The entries that follow include a run beginning at the line with "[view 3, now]" and ending at the line with "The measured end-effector"; restate that run word for word and leave the rest out.

::::

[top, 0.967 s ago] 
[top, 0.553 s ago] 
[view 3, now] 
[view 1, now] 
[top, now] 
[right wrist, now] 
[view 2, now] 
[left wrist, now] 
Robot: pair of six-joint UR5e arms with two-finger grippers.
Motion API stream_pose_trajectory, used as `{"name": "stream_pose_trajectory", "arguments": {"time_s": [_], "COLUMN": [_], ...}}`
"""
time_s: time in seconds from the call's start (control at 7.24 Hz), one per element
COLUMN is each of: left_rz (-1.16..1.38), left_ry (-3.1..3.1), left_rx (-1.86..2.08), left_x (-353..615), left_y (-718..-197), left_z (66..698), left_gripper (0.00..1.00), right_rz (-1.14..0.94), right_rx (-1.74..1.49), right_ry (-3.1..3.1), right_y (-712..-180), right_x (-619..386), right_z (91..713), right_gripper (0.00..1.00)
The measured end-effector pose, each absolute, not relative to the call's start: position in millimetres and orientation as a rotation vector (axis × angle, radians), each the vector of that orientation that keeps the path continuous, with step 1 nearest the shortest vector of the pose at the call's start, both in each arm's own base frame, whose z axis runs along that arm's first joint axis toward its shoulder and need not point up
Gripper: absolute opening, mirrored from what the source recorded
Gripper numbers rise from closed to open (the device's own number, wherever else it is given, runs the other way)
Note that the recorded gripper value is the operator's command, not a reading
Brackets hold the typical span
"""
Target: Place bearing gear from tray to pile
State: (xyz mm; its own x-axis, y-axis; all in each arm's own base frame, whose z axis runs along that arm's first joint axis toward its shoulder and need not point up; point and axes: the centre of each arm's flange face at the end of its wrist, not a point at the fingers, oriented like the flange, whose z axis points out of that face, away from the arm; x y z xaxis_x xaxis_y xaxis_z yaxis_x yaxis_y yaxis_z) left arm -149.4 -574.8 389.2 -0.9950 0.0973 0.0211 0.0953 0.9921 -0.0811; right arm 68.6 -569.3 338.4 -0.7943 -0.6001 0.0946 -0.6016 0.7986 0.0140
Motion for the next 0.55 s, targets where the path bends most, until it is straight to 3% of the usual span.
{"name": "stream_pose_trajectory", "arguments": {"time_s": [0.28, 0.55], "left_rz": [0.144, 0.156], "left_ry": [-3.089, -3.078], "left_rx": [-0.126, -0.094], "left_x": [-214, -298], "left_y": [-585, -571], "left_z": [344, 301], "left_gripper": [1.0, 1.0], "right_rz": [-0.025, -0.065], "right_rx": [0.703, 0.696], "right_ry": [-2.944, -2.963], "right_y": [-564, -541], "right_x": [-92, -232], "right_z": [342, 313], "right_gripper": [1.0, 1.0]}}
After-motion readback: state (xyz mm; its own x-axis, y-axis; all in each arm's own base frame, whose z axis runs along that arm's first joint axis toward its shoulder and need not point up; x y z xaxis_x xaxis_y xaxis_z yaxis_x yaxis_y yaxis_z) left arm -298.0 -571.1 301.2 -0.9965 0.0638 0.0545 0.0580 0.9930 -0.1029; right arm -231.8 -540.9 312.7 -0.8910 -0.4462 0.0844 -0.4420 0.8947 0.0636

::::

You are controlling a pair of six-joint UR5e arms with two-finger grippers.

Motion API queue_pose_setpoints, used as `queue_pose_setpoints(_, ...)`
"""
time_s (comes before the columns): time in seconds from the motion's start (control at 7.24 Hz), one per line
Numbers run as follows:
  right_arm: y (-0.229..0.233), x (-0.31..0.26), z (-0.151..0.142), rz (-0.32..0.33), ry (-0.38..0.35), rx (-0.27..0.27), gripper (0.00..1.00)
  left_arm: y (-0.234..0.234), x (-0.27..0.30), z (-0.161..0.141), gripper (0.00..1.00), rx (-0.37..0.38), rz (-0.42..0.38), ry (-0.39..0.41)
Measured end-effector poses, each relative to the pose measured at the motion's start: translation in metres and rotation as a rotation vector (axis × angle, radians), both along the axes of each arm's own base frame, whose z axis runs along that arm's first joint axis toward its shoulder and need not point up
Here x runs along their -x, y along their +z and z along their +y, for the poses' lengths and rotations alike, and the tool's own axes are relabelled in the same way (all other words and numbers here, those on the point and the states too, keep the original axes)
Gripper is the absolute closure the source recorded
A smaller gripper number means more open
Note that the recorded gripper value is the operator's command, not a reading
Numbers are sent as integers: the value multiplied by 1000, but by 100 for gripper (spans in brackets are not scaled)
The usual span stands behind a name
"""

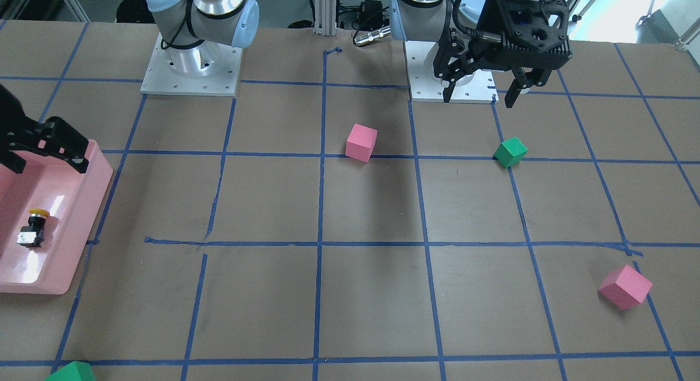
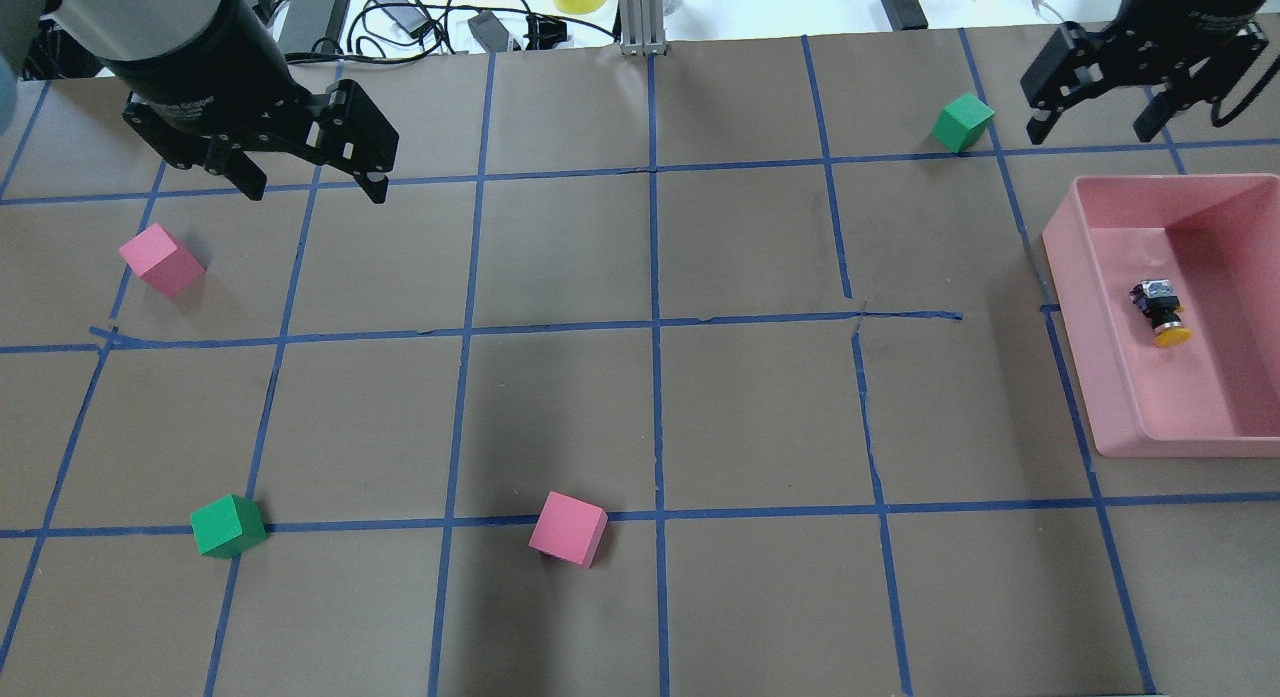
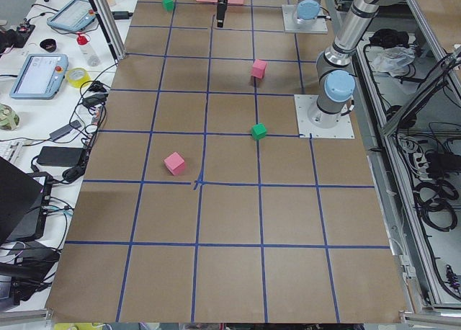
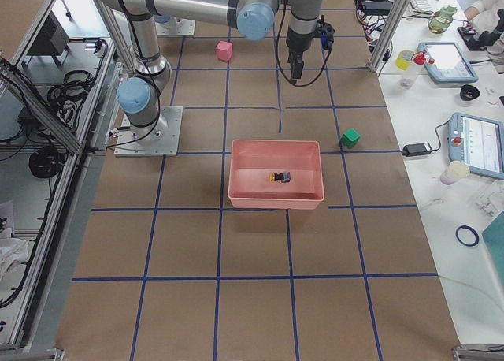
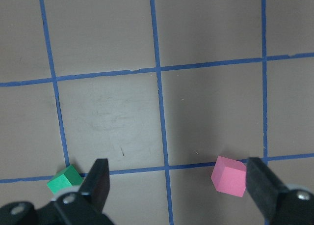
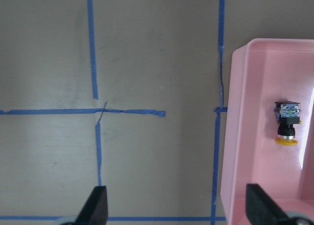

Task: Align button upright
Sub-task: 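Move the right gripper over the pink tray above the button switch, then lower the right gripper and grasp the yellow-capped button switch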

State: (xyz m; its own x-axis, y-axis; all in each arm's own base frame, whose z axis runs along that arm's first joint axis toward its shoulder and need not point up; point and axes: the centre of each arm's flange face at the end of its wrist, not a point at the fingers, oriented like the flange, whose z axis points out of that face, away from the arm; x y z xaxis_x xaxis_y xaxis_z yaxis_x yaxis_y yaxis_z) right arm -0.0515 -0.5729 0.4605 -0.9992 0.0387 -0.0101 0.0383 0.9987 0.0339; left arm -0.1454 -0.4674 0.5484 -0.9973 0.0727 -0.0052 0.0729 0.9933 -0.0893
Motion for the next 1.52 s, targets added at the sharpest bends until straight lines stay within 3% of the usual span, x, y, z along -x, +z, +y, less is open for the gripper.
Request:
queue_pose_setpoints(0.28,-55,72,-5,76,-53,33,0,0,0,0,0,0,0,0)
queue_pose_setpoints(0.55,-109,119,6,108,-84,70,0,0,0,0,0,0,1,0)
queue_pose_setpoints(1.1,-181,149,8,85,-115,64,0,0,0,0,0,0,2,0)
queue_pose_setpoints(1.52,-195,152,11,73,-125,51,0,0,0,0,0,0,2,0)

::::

PROBLEM SOLUTION:
[view 3, now] 
[view 1, now] 
[top, now] 
[right wrist, now] 
[view 2, now] 
[left wrist, now] 
Robot: pair of six-joint UR5e arms with two-finger grippers.
Motion API stream_pose_trajectory, used as `{"name": "stream_pose_trajectory", "arguments": {"time_s": [_], "COLUMN": [_], ...}}`
"""
time_s: time in seconds from the call's start (control at 7.24 Hz), one per element
COLUMN is each of: left_rz (-1.16..1.38), left_ry (-3.1..3.1), left_rx (-1.86..2.08), left_x (-353..615), left_y (-718..-197), left_z (66..698), left_gripper (0.00..1.00), right_rz (-1.14..0.94), right_rx (-1.74..1.49), right_ry (-3.1..3.1), right_y (-712..-180), right_x (-619..386), right_z (91..713), right_gripper (0.00..1.00)
The measured end-effector pose, each absolute, not relative to the call's start: position in millimetres and orientation as a rotation vector (axis × angle, radians), each the vector of that orientation that keeps the path continuous, with step 1 nearest the shortest vector of the pose at the call's start, both in each arm's own base frame, whose z axis runs along that arm's first joint axis toward its shoulder and need not point up

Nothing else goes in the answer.